▸ About this task
I'd like an exact copy of every line from the start of the entries below through the line containing "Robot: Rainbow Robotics", please.

▸ Listed records

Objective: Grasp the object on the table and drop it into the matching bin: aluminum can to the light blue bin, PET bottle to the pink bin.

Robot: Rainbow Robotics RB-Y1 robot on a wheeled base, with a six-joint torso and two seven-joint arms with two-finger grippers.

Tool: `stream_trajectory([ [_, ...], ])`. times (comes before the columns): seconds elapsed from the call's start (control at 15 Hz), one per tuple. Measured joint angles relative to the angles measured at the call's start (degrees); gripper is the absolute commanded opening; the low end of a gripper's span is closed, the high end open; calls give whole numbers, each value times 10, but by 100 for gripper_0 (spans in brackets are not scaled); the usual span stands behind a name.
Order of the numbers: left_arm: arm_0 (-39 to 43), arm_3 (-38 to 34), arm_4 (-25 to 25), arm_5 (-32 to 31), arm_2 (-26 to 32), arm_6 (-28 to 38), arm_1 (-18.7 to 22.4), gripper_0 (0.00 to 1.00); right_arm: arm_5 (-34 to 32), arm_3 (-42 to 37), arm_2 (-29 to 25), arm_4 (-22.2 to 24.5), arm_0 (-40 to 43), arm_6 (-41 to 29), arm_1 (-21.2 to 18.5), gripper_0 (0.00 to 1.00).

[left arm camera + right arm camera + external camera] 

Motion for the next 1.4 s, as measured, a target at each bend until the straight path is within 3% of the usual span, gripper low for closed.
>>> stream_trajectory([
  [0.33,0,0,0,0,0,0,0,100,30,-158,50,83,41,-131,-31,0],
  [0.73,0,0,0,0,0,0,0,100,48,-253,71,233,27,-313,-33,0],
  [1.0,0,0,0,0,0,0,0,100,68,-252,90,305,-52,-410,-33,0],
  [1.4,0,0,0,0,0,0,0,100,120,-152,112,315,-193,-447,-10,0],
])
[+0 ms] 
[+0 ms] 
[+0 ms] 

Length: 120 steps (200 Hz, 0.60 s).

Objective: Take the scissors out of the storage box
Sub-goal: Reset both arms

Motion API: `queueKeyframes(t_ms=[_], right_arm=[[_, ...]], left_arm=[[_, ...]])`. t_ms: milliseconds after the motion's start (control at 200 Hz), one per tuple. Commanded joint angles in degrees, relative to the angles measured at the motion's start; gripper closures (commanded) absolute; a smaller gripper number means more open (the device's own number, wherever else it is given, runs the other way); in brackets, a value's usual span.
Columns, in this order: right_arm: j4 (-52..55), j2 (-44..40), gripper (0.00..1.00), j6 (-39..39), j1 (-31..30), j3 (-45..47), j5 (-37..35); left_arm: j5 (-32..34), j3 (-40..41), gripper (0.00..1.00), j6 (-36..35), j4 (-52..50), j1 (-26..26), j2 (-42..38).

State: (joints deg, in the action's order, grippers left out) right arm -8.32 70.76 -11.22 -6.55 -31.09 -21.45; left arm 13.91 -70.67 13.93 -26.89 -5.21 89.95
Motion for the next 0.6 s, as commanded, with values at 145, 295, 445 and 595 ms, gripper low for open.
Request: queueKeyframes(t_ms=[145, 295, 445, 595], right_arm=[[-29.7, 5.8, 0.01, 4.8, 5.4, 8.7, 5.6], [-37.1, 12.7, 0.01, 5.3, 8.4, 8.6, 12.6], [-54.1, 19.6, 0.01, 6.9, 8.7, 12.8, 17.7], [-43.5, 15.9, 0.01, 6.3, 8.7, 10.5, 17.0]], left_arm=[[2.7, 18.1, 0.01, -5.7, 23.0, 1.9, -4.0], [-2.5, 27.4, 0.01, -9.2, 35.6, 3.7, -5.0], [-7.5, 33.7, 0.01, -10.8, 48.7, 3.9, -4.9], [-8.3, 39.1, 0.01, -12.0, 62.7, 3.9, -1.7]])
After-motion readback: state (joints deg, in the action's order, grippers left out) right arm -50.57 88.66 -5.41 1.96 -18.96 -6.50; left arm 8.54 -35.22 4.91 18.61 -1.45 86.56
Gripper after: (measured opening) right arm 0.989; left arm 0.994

▸ Exercise answer
Objective: Grasp the object on the table and drop it into the matching bin: aluminum can to the light blue bin, PET bottle to the pink bin.

Robot: Rainbow Robotics RB-Y1 robot on a wheeled base, with a six-joint torso and two seven-joint arms with two-finger grippers.

With this, the exercise has been completed.